▸ **Record excerpts**:
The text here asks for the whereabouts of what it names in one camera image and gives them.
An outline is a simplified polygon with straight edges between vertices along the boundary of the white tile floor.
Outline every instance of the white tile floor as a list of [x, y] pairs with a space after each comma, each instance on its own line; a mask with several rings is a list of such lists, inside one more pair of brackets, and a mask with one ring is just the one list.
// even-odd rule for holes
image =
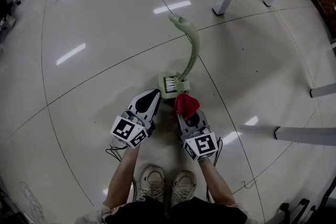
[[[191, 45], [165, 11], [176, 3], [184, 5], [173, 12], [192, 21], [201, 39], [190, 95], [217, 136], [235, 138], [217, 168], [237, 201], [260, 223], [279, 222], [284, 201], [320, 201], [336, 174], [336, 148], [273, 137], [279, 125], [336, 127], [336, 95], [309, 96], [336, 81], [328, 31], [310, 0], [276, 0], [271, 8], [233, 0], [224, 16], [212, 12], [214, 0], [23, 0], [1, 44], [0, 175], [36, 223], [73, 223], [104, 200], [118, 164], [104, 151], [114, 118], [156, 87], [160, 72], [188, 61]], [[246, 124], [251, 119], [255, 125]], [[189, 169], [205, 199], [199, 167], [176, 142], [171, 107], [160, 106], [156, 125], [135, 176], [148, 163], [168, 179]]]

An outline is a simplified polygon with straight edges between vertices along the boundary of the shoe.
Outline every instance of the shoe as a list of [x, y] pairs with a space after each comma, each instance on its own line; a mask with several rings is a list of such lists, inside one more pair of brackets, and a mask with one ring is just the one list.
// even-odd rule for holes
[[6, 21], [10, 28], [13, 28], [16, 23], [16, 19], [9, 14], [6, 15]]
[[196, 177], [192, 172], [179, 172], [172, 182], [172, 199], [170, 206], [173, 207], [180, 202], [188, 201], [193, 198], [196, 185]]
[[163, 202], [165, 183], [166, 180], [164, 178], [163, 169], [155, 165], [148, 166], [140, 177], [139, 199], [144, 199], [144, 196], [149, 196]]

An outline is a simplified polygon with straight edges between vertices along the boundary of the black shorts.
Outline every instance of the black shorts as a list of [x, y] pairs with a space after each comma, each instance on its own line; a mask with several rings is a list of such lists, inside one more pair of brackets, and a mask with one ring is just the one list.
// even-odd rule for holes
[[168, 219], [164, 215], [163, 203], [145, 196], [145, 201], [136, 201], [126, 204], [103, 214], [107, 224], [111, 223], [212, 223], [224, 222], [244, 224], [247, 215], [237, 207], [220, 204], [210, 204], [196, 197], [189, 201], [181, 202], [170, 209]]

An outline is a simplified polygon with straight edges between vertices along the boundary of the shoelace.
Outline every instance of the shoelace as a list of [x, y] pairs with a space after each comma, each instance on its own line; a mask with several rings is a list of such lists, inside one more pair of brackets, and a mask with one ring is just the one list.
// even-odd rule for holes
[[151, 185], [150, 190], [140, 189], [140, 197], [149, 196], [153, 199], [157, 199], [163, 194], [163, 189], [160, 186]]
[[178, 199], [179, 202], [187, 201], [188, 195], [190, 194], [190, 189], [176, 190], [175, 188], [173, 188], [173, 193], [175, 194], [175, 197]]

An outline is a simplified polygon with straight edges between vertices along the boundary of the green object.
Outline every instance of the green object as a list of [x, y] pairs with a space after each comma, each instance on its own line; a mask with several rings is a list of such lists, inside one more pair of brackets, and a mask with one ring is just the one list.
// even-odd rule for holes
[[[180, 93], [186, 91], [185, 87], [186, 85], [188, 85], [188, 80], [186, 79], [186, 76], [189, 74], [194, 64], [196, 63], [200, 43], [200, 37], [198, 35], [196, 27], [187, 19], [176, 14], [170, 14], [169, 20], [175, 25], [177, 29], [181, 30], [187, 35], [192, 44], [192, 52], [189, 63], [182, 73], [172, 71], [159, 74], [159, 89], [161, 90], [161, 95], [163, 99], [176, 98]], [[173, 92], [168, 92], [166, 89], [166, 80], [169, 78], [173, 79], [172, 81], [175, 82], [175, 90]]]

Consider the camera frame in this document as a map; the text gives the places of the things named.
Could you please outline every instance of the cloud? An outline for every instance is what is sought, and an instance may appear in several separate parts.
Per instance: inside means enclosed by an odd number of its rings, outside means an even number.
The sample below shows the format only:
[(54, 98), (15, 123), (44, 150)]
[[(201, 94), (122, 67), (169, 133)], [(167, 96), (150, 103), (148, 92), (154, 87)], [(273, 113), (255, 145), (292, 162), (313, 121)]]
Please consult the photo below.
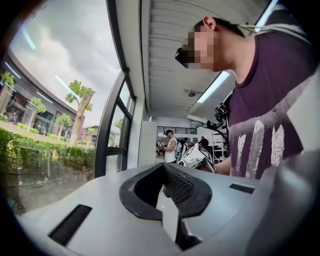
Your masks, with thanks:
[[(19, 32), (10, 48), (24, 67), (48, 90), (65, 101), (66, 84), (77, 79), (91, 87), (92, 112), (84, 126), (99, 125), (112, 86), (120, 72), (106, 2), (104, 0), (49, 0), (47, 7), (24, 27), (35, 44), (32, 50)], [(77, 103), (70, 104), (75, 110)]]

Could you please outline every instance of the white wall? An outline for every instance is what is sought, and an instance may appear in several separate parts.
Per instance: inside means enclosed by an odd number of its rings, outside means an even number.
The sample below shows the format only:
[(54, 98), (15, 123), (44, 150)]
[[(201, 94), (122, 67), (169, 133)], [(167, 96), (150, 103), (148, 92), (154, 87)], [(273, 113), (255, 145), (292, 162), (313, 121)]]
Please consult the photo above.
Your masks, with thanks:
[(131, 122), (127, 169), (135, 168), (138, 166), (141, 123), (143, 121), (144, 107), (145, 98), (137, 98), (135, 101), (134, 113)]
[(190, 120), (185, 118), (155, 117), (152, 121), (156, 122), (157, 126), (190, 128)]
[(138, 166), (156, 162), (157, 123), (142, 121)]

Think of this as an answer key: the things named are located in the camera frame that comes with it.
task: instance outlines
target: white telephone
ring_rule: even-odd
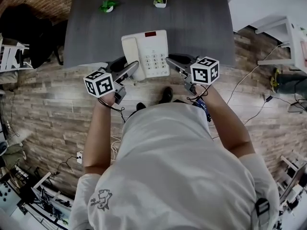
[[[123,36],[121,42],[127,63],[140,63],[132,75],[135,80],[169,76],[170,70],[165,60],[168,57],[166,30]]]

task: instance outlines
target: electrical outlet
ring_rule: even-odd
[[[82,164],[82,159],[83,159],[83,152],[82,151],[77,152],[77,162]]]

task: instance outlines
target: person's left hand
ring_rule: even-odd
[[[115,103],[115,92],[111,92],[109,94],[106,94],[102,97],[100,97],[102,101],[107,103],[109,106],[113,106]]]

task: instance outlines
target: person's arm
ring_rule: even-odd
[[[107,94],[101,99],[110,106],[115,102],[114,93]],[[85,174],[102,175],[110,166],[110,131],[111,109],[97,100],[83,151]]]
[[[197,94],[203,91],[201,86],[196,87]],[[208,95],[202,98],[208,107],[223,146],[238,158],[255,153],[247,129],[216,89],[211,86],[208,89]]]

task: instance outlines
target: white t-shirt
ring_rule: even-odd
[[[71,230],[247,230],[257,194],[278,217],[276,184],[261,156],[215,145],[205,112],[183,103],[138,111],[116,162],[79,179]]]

==

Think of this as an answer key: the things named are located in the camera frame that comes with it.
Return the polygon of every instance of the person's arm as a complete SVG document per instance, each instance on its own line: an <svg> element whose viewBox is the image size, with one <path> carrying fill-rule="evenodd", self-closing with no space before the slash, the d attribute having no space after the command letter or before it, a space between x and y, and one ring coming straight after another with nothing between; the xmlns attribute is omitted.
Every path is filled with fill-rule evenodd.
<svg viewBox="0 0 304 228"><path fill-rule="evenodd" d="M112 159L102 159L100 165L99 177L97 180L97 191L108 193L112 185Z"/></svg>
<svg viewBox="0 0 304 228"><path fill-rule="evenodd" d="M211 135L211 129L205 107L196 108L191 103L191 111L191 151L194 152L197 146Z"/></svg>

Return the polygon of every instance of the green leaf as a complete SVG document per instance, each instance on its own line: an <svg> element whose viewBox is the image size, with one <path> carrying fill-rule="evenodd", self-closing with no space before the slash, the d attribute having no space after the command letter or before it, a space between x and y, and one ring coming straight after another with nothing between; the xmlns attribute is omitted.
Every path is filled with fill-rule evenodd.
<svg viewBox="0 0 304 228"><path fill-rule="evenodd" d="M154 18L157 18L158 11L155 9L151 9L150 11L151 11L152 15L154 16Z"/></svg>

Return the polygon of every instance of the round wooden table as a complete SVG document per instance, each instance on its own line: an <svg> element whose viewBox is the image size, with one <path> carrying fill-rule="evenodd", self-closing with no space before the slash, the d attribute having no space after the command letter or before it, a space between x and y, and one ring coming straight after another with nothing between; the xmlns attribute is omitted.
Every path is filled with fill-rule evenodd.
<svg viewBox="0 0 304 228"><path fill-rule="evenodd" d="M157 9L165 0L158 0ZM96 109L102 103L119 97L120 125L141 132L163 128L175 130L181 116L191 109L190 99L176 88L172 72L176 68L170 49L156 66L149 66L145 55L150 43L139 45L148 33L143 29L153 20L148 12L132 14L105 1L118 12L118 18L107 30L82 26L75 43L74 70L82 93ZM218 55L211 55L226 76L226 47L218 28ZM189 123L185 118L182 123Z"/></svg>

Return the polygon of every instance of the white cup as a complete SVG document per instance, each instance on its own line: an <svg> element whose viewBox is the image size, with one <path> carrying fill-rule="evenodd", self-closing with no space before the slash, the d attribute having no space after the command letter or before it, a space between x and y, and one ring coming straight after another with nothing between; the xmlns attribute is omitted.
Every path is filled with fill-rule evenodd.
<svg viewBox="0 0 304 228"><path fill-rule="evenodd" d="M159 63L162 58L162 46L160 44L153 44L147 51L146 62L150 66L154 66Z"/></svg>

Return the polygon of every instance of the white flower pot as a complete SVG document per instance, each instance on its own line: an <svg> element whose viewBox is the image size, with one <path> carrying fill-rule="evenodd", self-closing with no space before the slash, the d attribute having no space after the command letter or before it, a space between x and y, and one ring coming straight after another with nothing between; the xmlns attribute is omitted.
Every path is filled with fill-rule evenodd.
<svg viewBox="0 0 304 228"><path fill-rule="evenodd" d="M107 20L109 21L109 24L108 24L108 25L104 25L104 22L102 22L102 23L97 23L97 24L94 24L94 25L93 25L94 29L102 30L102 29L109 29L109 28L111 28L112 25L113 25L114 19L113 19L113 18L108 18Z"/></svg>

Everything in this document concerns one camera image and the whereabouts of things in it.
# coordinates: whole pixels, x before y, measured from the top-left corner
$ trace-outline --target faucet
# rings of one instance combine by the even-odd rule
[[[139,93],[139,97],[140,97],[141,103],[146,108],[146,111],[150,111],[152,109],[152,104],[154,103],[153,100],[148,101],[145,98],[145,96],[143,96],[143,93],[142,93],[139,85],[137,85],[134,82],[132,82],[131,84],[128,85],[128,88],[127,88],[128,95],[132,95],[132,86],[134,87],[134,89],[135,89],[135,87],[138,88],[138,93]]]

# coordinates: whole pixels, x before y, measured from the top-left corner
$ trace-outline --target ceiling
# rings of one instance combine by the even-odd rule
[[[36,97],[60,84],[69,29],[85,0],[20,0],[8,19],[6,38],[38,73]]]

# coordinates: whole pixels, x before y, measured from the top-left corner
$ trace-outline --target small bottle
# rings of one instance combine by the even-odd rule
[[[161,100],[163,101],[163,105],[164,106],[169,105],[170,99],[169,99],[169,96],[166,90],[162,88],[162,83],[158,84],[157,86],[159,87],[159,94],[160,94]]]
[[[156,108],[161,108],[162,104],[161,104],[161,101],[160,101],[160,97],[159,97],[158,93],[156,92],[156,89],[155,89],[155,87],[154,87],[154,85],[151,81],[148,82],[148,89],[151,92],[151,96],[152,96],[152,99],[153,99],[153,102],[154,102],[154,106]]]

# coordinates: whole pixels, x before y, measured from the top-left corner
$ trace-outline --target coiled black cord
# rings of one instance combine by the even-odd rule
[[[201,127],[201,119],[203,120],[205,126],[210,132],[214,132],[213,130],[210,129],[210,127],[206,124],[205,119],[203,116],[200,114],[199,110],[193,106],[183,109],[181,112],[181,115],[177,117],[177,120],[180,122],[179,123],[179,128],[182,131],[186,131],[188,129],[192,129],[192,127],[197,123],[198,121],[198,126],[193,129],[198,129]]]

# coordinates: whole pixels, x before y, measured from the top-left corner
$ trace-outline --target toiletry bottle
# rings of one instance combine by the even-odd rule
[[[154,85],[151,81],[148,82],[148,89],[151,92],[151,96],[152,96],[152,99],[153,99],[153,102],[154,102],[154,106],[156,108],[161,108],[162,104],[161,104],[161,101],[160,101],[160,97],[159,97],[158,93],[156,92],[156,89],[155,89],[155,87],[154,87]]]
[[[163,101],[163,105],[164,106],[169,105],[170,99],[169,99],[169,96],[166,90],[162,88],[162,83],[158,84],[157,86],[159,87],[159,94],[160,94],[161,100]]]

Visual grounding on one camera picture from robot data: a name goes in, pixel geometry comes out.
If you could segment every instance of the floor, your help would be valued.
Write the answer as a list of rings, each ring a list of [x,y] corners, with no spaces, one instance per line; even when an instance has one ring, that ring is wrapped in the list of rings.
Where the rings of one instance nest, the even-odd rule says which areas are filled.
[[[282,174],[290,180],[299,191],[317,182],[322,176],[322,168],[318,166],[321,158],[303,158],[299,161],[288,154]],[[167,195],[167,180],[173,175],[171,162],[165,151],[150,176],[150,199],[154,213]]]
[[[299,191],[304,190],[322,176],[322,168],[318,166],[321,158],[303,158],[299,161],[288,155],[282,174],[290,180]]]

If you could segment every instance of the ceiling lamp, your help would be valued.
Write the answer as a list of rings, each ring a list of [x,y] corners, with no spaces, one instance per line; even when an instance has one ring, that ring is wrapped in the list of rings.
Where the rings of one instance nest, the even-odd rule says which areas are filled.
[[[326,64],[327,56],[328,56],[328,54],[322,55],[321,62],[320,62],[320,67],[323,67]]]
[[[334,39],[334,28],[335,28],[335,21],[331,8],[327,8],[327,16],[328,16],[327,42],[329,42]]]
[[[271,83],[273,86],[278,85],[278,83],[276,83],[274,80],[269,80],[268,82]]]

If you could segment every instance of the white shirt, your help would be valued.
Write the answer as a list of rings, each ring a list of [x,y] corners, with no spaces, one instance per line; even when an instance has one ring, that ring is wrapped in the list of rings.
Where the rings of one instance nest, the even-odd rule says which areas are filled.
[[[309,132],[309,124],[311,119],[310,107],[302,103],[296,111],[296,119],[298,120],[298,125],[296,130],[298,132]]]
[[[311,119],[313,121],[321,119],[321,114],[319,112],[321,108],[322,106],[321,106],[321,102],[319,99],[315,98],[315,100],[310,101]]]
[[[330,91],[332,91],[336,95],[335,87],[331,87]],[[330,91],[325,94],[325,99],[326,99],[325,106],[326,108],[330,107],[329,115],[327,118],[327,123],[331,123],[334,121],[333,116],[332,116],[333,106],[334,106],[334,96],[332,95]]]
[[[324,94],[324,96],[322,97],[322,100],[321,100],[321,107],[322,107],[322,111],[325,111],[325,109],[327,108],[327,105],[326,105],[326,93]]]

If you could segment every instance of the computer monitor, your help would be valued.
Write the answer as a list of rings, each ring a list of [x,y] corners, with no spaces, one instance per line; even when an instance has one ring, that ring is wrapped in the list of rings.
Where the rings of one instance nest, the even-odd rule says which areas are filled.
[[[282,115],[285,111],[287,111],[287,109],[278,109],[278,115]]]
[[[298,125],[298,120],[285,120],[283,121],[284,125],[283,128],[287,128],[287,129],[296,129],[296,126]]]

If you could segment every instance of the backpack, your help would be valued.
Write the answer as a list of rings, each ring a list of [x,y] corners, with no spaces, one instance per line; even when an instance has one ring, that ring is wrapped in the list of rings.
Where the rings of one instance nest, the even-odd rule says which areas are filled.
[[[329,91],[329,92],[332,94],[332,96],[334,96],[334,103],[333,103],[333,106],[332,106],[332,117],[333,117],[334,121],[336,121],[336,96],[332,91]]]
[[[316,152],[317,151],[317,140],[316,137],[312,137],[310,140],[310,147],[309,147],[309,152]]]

--

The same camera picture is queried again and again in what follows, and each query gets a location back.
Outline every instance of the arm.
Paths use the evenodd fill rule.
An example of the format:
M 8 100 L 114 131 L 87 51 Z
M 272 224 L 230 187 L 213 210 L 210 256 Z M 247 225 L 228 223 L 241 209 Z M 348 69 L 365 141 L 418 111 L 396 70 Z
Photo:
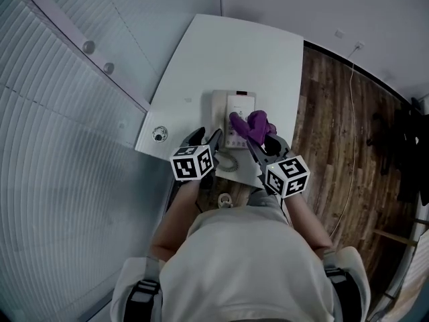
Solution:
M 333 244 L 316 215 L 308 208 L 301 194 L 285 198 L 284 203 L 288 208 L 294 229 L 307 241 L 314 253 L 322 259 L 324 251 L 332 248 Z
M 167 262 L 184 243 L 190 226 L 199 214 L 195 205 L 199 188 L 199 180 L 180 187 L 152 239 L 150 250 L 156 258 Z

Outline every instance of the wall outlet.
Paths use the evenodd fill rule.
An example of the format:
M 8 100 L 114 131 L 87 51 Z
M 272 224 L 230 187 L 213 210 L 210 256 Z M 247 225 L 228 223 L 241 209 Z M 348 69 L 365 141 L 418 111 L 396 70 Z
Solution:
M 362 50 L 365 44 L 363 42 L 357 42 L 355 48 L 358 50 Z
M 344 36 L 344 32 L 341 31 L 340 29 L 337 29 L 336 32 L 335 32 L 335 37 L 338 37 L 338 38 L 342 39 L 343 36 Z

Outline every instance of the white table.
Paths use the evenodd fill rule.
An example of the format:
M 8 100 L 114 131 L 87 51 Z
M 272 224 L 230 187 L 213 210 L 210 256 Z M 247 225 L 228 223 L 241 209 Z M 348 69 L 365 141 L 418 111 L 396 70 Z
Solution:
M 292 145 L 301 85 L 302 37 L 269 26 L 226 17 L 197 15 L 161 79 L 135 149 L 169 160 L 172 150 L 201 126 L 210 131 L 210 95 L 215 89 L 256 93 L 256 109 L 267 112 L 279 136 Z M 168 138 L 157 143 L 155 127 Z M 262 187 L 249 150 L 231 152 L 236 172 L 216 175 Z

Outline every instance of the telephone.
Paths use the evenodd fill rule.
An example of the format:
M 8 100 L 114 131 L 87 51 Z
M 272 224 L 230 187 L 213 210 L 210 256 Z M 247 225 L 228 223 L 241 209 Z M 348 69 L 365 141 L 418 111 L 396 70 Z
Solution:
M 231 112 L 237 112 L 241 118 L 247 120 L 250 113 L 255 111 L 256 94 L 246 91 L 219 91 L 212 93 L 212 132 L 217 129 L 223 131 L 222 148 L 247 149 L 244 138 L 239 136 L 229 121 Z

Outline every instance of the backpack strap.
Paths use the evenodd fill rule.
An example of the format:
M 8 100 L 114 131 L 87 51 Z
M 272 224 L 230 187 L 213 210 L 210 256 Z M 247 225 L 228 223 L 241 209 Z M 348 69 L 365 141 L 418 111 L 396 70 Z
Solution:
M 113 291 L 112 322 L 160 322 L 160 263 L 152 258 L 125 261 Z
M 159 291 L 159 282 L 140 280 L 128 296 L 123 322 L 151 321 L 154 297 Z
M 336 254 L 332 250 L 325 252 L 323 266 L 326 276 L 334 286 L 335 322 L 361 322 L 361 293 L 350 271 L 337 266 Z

▸ **What to do**: When a line above contains the string "wall", copy that line.

▸ **Response to this task**:
Could you please outline every instance of the white wall? An outline for every instance is what is sought, and an instance may appear in several separate parts.
Outline every instance of the wall outlet.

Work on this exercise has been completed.